Would you please copy all of the data exactly, skipping the images?
************
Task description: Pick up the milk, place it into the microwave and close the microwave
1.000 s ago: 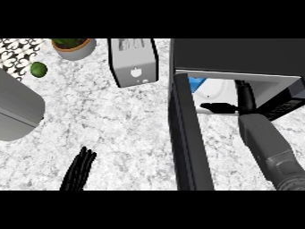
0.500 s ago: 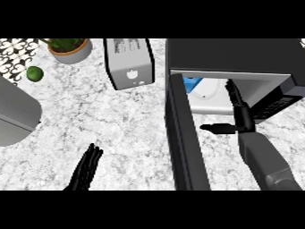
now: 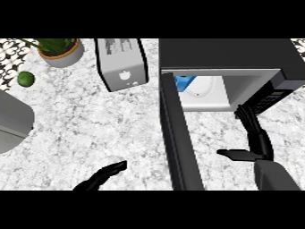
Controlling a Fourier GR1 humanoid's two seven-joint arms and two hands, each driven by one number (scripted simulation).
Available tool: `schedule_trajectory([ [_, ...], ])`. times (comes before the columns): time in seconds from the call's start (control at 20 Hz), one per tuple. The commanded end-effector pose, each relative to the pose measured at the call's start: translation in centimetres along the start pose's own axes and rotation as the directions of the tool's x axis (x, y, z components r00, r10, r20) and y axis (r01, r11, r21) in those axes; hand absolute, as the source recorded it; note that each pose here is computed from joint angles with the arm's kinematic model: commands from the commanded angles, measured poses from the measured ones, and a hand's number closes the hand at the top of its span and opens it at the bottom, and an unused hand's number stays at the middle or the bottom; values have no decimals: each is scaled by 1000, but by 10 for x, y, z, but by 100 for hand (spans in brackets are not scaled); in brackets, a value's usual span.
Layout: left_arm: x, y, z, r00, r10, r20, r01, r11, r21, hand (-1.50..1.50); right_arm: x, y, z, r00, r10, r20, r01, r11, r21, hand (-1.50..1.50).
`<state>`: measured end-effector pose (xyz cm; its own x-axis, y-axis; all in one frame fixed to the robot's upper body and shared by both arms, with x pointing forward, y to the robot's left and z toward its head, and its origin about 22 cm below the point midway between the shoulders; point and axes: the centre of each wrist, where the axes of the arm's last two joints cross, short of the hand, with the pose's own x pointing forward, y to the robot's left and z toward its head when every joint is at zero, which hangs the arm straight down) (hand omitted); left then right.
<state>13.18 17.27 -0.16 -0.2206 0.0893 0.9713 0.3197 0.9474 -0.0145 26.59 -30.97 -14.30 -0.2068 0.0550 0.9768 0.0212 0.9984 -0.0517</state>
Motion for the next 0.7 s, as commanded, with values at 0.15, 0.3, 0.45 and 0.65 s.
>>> schedule_trajectory([
  [0.15, -24, -4, -7, 990, -122, -65, 117, 990, -77, 150, 4, -45, 39, 984, -148, 94, 148, 989, 12, -150],
  [0.3, -16, 0, -16, 983, -164, -86, 151, 979, -138, 150, 8, -50, 51, 981, -162, 105, 160, 987, 25, -150],
  [0.45, -27, -11, -20, 963, -254, -87, 223, 937, -268, 150, 8, -40, 58, 981, -161, 109, 159, 987, 28, -150],
  [0.65, -36, -38, -33, 951, -303, -68, 260, 896, -359, 150, 28, -66, 65, 981, -150, 126, 145, 988, 43, -150],
])
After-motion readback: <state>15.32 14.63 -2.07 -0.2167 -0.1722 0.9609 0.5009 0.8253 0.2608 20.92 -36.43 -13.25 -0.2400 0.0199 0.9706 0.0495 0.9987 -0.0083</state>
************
- **Response to this exercise**:
Task description: Pick up the milk, place it into the microwave and close the microwave
1.000 s ago: 
0.500 s ago: 
now: 
Controlling a Fourier GR1 humanoid's two seven-joint arms and two hands, each driven by one number (scripted simulation).
Available tool: `schedule_trajectory([ [_, ...], ])`. times (comes before the columns): time in seconds from the call's start (control at 20 Hz), one per tuple. The commanded end-effector pose, each relative to the pose measured at the call's start: translation in centimetres along the start pose's own axes and rotation as the directions of the tool's x axis (x, y, z components r00, r10, r20) and y axis (r01, r11, r21) in those axes; hand absolute, as the source recorded it; note that each pose here is computed from joint angles with the arm's kinematic model: commands from the commanded angles, measured poses from the measured ones, and a hand's number closes the hand at the top of its span and opens it at the bottom, and an unused hand's number stays at the middle or the bottom; values have no decimals: each is scaled by 1000, but by 10 for x, y, z, but by 100 for hand (spans in brackets are not scaled); in brackets, a value's usual span.
Layout: left_arm: x, y, z, r00, r10, r20, r01, r11, r21, hand (-1.50..1.50); right_arm: x, y, z, r00, r10, r20, r01, r11, r21, hand (-1.50..1.50).
`<state>`: measured end-effector pose (xyz cm; its own x-axis, y-axis; all in one frame fixed to the robot's upper body and shared by both arms, with x pointing forward, y to the robot's left and z toward its head, and its origin about 22 cm below the point midway between the shoulders; point and axes: the centre of each wrist, where the axes of the arm's last two joints cross, short of the hand, with the pose's own x pointing forward, y to the robot's left and z toward its head when every joint is at zero, which hangs the arm straight down) (hand omitted); left then right.
<state>13.18 17.27 -0.16 -0.2206 0.0893 0.9713 0.3197 0.9474 -0.0145 26.59 -30.97 -14.30 -0.2068 0.0550 0.9768 0.0212 0.9984 -0.0517</state>
Motion for the next 0.7 s, as commanded, with values at 0.15, 0.3, 0.45 and 0.65 s.
>>> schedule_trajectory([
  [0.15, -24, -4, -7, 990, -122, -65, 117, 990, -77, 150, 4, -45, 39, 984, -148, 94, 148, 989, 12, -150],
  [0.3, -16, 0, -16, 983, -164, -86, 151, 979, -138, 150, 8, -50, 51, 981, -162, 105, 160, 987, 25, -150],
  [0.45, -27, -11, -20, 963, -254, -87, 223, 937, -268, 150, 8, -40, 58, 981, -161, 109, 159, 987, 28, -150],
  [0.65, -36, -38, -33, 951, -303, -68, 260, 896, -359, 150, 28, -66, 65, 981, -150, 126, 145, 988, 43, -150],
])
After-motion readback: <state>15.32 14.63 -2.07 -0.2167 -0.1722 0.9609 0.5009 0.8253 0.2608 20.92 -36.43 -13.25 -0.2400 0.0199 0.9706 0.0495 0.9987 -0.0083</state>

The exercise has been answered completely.